Today I went to United British Caravans near to where I live
and bought some standard awning rail that looks as though it wil do 
the job perfectly.
Thanks for the advice everyone

Termie


----------



## 89555

*awning fixing*

I have a Swift Kontiki and r ecently bought an awning on Ebay. It is a Royal Camper free standing I have a similar problem as how to fix the door canopy to the MH.The canopy has a strong black cord but I have yet to fathom how to attach it to the MH any advice please would be most welcome :?


----------



## 88816

Hi
In the end I fitted an awning rail strip from my local caravan accessory shop
But unless you get the Motorhome exactly the right distance away from the awning you end up with a sagging entrance to the awning so when it rains you have a large pool above your head.
So in the end we did not bother fixing the awning to the motohome and used it like a tent.
Much better!!


----------



## 89555

*awning fixing*

Thanks Termie I had come to this conclusion to leave it as free standing awning I just wondered what you did with all the excess material from the canopy


----------



## 88816

On my awning it comes with adjustable straps to tie it down

Termie


----------



## VanManWomanTwins

*Fixing a stand alone - our solution*

My wife, and our toddler twins have a rear entry Autohomes Highwayman that we purchased with a wind out Omnistor side awning, great in low wind conditions for BBQ or sun shade, but only used a couple of times so far this year.
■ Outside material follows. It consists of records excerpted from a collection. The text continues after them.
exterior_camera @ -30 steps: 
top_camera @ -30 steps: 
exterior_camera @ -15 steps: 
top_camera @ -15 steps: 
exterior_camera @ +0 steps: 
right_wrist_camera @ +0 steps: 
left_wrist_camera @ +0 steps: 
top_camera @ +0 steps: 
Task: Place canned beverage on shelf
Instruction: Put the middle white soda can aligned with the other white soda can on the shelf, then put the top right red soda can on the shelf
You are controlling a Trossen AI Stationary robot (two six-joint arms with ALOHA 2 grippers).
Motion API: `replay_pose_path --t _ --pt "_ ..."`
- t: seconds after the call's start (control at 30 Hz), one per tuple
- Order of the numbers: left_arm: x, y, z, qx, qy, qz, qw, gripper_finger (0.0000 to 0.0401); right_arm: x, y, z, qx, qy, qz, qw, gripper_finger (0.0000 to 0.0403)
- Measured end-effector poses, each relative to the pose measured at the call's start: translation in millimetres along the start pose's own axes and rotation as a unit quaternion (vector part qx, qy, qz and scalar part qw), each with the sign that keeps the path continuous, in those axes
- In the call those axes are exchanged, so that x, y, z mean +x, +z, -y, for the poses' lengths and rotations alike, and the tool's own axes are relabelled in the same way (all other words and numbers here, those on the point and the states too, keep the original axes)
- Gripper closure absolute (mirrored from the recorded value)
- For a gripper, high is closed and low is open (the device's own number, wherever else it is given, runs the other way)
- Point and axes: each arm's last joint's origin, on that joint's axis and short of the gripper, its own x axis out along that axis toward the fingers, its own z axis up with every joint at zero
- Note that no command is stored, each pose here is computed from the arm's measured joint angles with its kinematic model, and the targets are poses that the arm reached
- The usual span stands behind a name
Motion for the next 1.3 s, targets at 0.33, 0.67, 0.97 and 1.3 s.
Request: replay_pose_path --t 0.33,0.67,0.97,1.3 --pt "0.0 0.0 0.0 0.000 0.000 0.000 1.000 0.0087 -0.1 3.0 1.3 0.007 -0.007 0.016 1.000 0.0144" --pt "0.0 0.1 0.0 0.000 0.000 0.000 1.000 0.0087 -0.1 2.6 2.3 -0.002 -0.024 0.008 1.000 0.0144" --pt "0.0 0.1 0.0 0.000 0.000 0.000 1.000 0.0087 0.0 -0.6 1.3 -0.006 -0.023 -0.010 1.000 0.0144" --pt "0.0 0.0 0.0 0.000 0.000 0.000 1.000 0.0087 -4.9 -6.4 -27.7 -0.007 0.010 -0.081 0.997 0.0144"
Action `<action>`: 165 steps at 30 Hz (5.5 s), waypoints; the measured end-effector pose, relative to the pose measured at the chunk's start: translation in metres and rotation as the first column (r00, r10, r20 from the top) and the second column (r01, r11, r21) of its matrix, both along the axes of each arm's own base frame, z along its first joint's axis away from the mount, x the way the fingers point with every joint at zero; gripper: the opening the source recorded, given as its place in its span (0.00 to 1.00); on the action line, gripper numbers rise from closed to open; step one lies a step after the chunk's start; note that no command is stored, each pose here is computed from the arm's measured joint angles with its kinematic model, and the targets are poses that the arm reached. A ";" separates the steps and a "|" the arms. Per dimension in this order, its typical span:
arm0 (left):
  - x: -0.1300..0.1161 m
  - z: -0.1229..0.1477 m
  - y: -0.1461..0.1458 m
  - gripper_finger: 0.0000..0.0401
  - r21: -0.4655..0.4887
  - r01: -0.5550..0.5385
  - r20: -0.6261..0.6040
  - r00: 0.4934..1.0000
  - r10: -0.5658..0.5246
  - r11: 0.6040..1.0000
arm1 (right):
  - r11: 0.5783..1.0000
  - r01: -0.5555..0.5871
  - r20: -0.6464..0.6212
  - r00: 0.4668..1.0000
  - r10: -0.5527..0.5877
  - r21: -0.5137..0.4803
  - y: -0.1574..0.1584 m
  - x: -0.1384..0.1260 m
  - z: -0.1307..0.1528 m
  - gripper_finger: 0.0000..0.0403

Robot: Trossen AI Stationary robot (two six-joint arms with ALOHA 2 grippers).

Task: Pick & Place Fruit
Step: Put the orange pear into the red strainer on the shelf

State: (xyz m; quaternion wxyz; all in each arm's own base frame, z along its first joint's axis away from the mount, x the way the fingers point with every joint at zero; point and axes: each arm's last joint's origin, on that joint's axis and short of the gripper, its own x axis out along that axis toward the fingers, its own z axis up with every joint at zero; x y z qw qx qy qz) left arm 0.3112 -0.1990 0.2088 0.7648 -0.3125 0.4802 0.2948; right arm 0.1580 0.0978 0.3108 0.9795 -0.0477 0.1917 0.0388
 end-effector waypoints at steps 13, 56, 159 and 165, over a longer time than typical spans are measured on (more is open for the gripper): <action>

What we have bought is an Apache stand alone frame tent style awning for erecting at the rear of the van over the door once we have removed the bike (twin buggy ) rack. We have also invested in the bedroom annex.

The awning is fixed to the rear of the van by sliding the tunnel piping into a length of awning rail attached to a length of timber (2"X1"X6 footish), vine eyes are attached to the timber on the opposite to the awning rail to use shock cord to fix the timber to the roof of the van. The timber then simply rests on the roof of the van with some 'Karrimat' trapped underneath it to protect both van roof and awning fabric. The sides of the awning are then pegged into the ground beside the rear steadies. This seems to work okay but if high winds are coming head onto the van it does tend to cause the awning to billow at the sides, this is partly cured with some extra guys, at worst you can disconnect the tunnel and close up the rear door of the awning so that it effectively becomes a frame tent pitched to the rear of the van.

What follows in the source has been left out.